◆ **Instructions to follow**
In the listing that follows, how many lines include the string "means"? Reply with only the number.

◆ **Input material**
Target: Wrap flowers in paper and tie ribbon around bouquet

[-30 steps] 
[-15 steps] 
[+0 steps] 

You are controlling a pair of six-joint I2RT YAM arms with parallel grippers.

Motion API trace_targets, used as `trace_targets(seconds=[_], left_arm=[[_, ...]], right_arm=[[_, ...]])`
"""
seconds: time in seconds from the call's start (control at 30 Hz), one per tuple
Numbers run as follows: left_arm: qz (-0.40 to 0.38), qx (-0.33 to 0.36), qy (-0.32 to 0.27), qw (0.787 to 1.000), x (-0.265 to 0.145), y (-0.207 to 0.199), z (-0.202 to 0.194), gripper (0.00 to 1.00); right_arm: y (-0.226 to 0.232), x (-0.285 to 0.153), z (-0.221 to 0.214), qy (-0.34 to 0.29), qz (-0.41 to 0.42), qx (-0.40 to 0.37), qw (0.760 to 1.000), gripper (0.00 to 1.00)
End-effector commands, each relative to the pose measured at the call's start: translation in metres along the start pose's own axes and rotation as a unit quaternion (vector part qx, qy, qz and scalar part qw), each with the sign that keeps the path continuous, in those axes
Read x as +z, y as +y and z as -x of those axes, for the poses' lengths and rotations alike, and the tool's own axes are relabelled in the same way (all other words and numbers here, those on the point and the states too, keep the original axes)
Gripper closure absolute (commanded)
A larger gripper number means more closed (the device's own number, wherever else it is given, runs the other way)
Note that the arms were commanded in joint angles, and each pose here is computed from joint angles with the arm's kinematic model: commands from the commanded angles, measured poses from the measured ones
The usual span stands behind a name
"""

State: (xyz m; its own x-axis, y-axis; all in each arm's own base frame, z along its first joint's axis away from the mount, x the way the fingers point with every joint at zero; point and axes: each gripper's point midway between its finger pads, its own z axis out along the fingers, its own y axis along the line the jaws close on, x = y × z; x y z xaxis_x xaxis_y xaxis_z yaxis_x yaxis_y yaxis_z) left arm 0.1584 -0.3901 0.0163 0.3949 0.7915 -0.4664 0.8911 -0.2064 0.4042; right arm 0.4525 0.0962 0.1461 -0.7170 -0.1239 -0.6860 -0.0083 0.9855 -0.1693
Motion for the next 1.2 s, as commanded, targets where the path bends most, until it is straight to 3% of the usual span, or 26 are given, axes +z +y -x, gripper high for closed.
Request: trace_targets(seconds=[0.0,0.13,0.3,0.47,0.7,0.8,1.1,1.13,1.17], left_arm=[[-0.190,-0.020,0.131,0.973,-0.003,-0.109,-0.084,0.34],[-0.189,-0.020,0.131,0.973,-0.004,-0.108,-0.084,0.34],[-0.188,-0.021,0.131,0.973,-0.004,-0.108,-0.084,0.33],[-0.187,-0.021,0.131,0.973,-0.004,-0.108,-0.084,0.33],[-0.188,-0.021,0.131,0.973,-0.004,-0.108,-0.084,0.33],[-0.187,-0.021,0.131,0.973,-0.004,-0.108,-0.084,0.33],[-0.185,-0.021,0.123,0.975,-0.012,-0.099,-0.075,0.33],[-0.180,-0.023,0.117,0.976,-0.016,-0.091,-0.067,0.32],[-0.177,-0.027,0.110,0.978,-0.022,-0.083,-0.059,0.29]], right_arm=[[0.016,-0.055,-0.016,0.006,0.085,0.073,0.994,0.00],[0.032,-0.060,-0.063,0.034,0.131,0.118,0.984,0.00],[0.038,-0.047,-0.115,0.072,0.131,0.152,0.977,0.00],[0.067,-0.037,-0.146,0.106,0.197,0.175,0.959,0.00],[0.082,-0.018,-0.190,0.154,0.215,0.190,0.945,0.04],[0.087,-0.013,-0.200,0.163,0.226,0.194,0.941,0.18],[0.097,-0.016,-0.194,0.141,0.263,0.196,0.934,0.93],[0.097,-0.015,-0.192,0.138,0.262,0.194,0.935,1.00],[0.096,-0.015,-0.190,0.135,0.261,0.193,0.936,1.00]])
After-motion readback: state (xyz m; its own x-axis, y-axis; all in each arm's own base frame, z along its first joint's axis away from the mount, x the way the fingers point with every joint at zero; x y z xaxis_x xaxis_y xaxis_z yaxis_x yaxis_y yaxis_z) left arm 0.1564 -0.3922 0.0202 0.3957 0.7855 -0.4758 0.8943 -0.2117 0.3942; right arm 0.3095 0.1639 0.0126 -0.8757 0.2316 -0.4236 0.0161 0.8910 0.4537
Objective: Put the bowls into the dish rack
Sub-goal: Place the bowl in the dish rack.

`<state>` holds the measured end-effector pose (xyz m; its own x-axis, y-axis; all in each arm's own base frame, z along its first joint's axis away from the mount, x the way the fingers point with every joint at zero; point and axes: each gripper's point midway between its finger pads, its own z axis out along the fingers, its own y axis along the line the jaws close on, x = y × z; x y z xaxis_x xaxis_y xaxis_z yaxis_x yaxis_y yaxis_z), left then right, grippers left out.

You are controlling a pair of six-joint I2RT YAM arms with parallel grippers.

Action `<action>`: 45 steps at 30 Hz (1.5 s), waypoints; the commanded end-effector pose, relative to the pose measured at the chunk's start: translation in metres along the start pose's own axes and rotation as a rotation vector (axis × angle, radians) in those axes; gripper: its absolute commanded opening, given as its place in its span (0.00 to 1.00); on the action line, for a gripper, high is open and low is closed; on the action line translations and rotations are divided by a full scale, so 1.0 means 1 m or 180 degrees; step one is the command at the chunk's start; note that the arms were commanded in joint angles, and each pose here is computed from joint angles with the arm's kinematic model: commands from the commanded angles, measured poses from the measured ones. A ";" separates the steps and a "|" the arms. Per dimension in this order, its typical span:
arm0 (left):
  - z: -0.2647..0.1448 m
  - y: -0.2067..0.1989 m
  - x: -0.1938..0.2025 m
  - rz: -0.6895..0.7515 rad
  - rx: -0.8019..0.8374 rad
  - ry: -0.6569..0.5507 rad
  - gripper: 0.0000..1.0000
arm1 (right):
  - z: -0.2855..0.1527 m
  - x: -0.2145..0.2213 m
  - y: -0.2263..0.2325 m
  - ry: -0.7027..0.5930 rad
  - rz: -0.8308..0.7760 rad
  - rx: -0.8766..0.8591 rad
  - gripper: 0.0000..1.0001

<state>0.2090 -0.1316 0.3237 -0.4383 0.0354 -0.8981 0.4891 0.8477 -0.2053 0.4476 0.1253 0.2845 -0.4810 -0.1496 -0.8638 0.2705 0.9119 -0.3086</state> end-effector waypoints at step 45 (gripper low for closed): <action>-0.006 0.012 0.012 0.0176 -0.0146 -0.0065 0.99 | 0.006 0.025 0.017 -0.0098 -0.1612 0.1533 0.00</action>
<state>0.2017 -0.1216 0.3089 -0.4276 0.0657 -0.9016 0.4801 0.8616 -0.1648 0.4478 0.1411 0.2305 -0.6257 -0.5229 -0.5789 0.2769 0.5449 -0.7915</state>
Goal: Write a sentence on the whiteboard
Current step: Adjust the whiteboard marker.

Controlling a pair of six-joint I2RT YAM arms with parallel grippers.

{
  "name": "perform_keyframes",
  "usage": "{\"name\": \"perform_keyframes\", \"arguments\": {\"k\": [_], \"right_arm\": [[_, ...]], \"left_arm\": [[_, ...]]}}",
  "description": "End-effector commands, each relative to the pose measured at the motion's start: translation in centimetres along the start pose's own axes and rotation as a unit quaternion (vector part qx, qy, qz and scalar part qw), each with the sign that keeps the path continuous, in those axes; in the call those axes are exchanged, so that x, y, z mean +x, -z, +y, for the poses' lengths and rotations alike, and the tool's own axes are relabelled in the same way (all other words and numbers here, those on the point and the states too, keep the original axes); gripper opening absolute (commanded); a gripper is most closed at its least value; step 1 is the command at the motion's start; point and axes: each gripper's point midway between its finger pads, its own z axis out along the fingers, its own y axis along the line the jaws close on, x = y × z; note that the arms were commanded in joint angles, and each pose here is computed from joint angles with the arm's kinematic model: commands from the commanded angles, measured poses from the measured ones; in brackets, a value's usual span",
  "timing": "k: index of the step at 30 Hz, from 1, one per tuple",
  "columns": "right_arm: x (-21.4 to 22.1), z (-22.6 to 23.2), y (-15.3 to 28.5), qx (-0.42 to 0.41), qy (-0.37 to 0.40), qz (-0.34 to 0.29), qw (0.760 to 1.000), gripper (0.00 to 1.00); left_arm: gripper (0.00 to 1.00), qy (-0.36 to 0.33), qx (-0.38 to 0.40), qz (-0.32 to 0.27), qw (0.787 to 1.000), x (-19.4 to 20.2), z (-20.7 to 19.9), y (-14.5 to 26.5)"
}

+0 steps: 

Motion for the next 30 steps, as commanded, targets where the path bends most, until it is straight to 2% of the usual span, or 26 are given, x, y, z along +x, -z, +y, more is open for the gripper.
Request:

◆ **Written reply**
2